Well on these really short nights it’s a really great time to look for planets in the long evening hours. So over on the western horizon we have Mercury and Venus. They’ll be pretty close to each other Thursday night this week, but we can also look for Saturn and the moon close together tomorrow night and Wednesday night. We’ll find the moon on one side of Saturn (the western side of Saturn) tomorrow night, and then we’ll find the moon on the eastern side of Saturn on Wednesday night. Then Thursday night Mercury and Venus are close together, low in the West about 45 minutes after sunset, and of course, it’s always a great evening to look for planets anyway.

Derrick, I’ve got a song in my head. It’s the 1963 Chuck Berry classic, “Long distance information, give me Memphis, Tennessee. Help me find the party trying to get in touch with me…”

Now let’s fast-forward half-a-century: long distance is going to get really long. Who’s the party we’re trying to get in touch with?

Well the party we’re trying to get in touch with is actually are any inhabitants of a very, very distant planetary system called Gliese 526.

Oh my gosh, what’s that call going to cost?!

It’s going to be pretty cheap in fact, because what’s going to happen is a particular company called Lone Signal is going to allow people to piggyback their own tweet or text message on board a signal they’ll be broadcasting 17.6 million lightyears away toward the constellation Bootes where this star system is found, and they’re going to be broadcasting a signal in an effort to try to see if there’s any intelligent life capable of long distance communication out there. So what this really is a project that’s similar to SETI, the search for extraterrestrial intelligence. In this case it’s METI: it is messaging extraterrestrial intelligence. So this is actively sending messages out to places where there may be some possibility of intelligent life with the idea of establishing communications. So let’s say for example you connect with this group, Lone Signal, and you send a message, send a tweet or send a text, you’re actually allowed to send one free text or tweet with them first time around, but it’s going to take 17.6 years to get there. One of the services that they will provide is they will mirror your message so that you can actually go to a website and see what kind of progress your message is making toward the Gliese 526 system.
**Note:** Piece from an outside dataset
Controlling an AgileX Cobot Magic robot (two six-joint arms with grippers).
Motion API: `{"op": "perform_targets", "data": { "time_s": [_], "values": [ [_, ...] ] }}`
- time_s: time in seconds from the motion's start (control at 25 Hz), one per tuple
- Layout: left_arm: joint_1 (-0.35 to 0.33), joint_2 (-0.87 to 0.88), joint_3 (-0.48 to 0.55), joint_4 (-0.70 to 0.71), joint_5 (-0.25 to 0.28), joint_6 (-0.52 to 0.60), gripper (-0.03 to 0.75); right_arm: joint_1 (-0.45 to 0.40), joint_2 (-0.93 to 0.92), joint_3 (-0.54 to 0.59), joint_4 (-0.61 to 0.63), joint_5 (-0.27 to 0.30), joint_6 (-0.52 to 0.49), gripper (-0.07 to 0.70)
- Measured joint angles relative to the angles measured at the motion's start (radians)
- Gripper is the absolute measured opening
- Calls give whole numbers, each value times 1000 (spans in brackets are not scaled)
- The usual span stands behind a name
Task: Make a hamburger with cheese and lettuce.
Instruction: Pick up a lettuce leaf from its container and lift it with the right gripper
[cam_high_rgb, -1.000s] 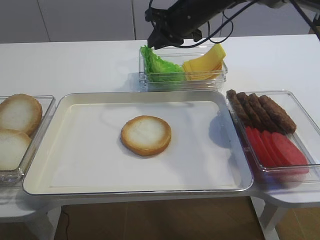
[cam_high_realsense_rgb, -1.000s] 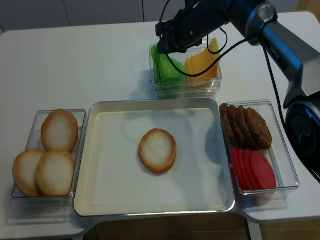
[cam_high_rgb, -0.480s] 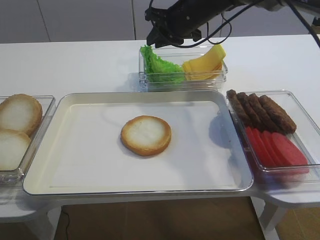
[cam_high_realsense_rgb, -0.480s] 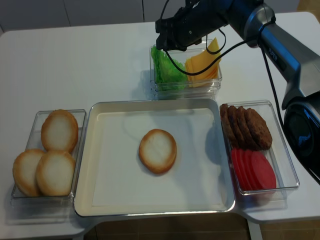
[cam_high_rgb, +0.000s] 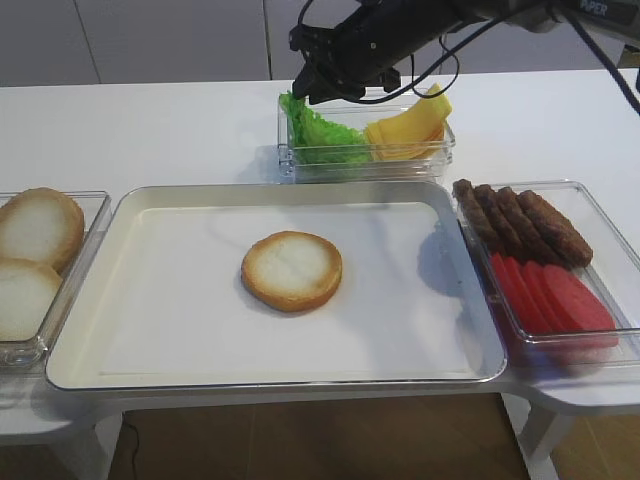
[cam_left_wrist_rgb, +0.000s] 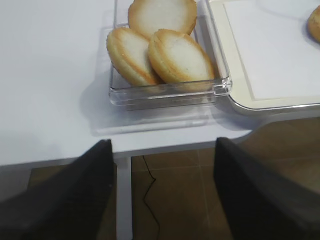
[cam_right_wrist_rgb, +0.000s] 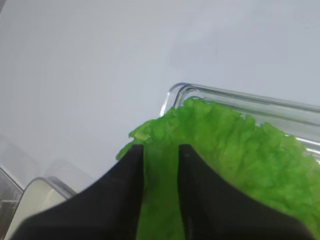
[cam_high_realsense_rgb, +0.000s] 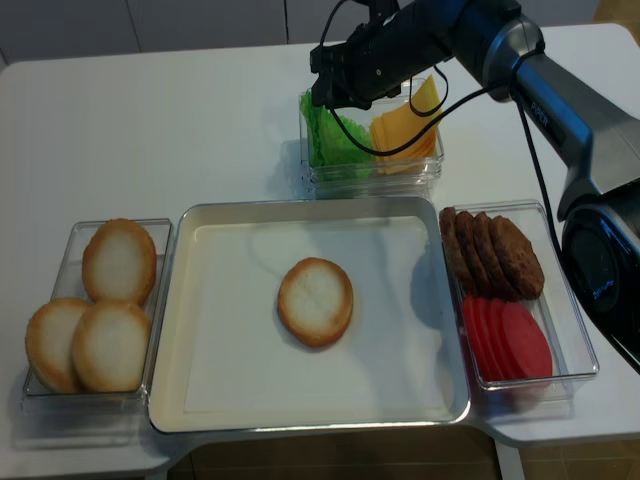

Call me paranoid, but the message that comes to mind for me is: “Spare me when you come to conquer humanity!”

[Laughs] Yes there is that risk, and there is some concern about that. But the truth of the matter is that 17.6 lightyears away, there’s all kinds of issues around this enormous distance that has to be travelled. I mean, 17.6 years doesn’t sound like much when you’re travelling at the speed of light, but if you’re only travelling at half the speed of light, then that makes it 40 years almost, and then if you’re travelling at a quarter it’s 80 years, and in short order you’re talking about generational travel throughout the galaxy. And that’s something that civilizations, as far as we know, our civilization is no where near being able to do anything like this. So why should we suppose that send a signal that will attract some creatures from some place else to come here?

All right, I have a new message: “Happy summer solstice!”

I really like that, and the same to you.